## WHAT THE EXERCISE ASKS
Your answer is the lines below, exactly, from the one that contains "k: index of" through the one that contains "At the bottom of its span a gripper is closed", both included.

## GIVEN ENTRIES
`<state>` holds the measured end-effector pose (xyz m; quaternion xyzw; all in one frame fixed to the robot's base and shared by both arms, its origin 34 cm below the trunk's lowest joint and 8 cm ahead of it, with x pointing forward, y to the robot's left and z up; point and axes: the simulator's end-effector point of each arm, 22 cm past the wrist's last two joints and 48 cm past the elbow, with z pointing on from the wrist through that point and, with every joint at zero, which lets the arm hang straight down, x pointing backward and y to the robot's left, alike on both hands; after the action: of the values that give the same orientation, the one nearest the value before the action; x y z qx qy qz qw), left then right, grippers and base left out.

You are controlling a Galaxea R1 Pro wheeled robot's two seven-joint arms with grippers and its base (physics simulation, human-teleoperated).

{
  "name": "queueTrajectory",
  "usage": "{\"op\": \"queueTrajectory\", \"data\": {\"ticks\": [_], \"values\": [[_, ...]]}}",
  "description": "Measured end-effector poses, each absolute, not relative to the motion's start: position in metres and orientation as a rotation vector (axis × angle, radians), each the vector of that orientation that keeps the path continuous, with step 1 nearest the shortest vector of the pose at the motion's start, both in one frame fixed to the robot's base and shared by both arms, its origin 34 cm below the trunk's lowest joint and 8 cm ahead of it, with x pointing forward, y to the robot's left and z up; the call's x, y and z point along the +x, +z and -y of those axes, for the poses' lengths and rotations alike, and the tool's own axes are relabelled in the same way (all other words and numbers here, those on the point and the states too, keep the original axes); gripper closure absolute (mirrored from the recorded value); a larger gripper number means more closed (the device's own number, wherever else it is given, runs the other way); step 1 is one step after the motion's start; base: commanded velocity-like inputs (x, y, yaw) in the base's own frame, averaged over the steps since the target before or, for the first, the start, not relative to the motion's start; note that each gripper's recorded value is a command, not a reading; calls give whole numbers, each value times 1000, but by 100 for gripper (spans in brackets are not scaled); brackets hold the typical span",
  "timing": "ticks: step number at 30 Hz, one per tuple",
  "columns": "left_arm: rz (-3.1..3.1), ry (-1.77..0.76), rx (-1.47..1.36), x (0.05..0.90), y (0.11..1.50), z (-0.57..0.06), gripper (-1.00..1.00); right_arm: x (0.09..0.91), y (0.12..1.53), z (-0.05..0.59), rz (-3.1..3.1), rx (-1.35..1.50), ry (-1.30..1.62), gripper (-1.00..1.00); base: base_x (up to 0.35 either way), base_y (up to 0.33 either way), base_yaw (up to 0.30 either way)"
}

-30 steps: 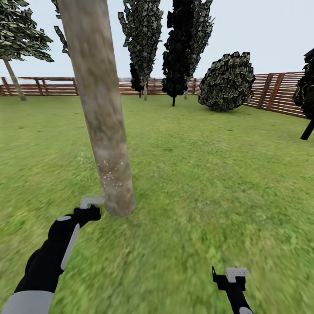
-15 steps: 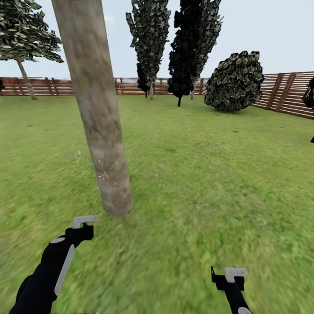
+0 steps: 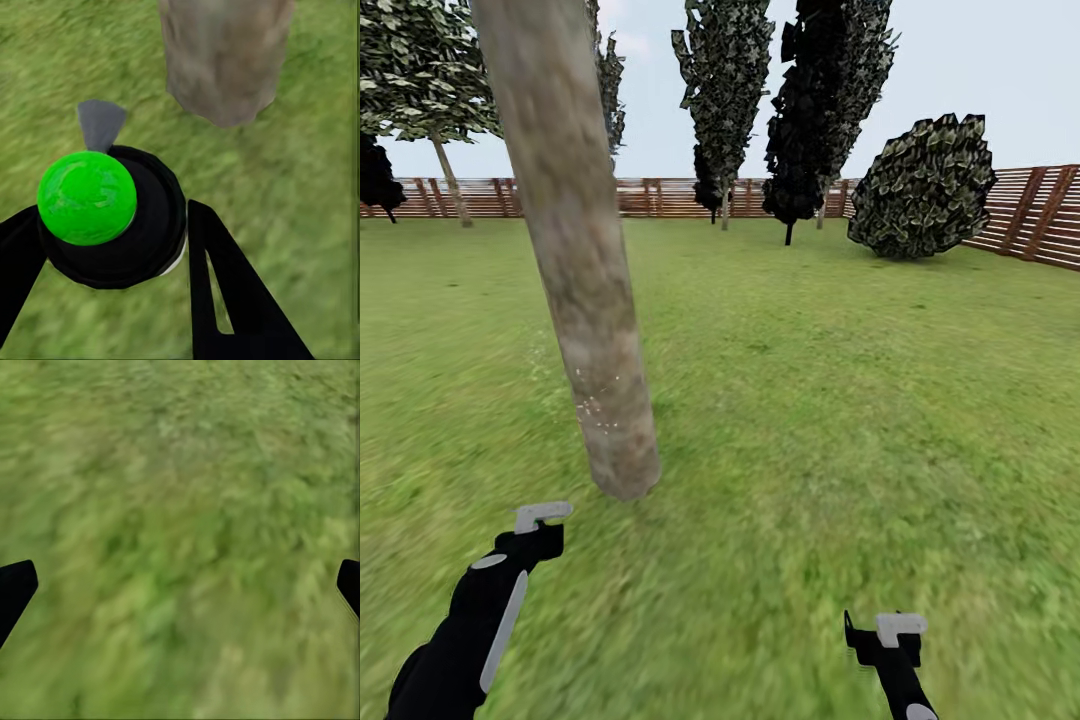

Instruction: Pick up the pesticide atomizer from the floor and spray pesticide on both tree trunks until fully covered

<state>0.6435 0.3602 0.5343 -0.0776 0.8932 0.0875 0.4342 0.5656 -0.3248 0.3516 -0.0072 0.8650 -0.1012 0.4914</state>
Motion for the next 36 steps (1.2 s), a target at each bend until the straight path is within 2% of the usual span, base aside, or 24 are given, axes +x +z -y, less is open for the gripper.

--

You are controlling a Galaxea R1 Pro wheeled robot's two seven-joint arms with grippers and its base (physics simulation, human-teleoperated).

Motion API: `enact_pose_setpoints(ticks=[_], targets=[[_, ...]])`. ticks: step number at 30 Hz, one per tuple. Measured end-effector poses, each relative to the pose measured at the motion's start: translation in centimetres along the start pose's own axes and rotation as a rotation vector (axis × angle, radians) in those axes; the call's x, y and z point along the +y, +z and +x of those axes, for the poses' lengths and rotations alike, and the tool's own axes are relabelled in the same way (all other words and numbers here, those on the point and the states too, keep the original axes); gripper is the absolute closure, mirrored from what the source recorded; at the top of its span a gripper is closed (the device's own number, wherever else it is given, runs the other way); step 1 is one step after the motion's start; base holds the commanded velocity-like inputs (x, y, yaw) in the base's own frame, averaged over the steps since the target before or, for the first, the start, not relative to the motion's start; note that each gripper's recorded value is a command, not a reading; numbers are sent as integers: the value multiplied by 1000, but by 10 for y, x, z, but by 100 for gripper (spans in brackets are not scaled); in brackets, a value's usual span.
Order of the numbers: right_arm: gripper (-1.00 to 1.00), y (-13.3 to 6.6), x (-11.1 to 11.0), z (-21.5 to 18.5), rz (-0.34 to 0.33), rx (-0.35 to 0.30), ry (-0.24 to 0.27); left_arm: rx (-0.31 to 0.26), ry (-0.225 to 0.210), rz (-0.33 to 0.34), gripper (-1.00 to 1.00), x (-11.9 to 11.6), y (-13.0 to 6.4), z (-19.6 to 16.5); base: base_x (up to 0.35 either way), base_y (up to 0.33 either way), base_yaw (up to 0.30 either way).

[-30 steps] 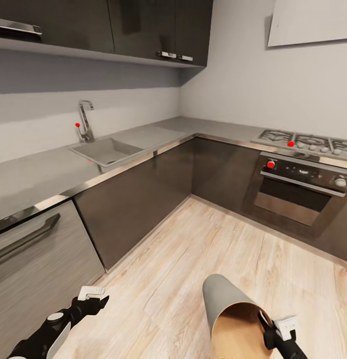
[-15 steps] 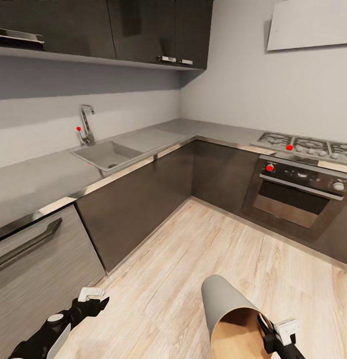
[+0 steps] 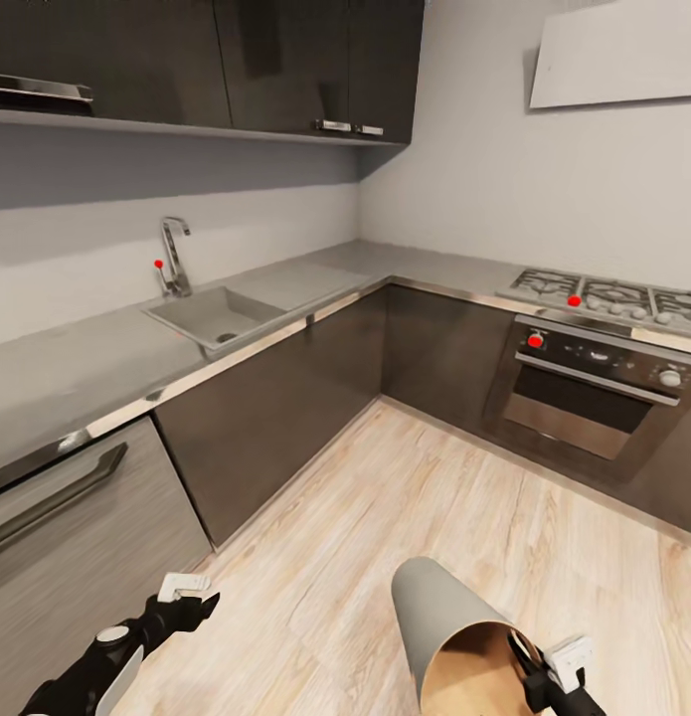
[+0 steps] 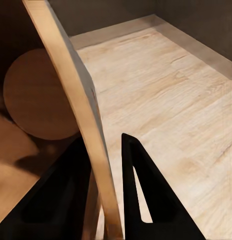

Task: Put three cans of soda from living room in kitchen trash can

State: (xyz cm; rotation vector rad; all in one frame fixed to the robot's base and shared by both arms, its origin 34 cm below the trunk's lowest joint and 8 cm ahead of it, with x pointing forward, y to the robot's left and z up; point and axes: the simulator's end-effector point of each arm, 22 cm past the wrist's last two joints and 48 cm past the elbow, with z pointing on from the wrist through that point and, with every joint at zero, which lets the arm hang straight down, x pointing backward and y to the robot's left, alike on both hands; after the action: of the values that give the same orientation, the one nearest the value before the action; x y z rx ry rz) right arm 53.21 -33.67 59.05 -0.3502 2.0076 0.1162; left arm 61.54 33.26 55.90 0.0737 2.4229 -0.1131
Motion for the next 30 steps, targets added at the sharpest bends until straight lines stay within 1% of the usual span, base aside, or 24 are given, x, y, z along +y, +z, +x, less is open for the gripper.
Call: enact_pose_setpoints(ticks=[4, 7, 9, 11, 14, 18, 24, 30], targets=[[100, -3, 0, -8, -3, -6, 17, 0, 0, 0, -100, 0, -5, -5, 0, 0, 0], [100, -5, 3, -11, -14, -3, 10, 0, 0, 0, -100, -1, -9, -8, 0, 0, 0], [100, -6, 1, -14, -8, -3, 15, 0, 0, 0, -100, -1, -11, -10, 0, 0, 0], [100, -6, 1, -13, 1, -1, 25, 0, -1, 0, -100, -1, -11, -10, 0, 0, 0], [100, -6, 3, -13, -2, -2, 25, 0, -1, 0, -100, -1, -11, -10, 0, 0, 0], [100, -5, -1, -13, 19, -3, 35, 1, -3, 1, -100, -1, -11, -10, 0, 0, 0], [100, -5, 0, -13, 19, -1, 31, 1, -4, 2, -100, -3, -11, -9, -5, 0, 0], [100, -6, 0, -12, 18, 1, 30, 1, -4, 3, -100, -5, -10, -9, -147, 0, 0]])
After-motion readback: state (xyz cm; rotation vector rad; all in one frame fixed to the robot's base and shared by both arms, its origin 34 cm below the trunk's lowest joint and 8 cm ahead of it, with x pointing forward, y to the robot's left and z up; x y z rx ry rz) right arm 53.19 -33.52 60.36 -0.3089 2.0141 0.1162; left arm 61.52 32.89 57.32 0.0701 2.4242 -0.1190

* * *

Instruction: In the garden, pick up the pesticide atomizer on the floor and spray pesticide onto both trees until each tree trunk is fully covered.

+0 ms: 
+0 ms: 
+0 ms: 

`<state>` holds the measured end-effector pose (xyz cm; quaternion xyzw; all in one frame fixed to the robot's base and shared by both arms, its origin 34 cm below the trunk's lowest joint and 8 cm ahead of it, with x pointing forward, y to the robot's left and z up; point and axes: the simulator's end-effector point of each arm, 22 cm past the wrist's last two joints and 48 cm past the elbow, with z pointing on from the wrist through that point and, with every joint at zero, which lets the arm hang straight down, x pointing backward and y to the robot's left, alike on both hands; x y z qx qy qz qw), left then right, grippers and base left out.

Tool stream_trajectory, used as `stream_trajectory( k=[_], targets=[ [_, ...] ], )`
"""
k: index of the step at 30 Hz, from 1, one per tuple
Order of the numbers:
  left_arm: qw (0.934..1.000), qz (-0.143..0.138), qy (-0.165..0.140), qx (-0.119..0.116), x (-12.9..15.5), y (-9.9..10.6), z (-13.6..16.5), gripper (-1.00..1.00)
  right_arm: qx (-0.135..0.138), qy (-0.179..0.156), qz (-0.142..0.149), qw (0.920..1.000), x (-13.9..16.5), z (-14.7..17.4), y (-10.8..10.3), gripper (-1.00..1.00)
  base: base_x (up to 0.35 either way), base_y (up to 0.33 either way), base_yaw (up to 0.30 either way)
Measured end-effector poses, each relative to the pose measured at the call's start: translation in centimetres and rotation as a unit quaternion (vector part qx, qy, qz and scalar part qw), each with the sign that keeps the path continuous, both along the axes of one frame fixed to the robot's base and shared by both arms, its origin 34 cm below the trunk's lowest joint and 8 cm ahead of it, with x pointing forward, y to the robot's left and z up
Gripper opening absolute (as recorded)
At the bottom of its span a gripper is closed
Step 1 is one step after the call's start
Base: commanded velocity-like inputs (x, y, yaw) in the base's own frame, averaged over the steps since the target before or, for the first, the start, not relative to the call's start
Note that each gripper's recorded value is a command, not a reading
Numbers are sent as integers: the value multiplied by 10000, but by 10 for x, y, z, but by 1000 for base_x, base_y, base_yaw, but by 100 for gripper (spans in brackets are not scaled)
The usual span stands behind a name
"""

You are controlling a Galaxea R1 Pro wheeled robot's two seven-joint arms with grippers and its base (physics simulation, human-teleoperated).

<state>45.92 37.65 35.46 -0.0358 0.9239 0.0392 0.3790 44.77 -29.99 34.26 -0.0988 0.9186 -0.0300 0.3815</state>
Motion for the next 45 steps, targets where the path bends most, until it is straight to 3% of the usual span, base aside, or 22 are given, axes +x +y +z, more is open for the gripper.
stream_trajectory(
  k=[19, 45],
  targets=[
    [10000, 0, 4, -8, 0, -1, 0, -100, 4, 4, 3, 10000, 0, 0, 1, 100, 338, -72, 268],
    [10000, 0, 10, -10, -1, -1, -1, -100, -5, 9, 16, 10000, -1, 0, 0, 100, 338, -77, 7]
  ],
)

## SOLUTION TO THIS EXERCISE
k: index of the step at 30 Hz, from 1, one per tuple
Order of the numbers:
  left_arm: qw (0.934..1.000), qz (-0.143..0.138), qy (-0.165..0.140), qx (-0.119..0.116), x (-12.9..15.5), y (-9.9..10.6), z (-13.6..16.5), gripper (-1.00..1.00)
  right_arm: qx (-0.135..0.138), qy (-0.179..0.156), qz (-0.142..0.149), qw (0.920..1.000), x (-13.9..16.5), z (-14.7..17.4), y (-10.8..10.3), gripper (-1.00..1.00)
  base: base_x (up to 0.35 either way), base_y (up to 0.33 either way), base_yaw (up to 0.30 either way)
Measured end-effector poses, each relative to the pose measured at the call's start: translation in centimetres and rotation as a unit quaternion (vector part qx, qy, qz and scalar part qw), each with the sign that keeps the path continuous, both along the axes of one frame fixed to the robot's base and shared by both arms, its origin 34 cm below the trunk's lowest joint and 8 cm ahead of it, with x pointing forward, y to the robot's left and z up
Gripper opening absolute (as recorded)
At the bottom of its span a gripper is closed

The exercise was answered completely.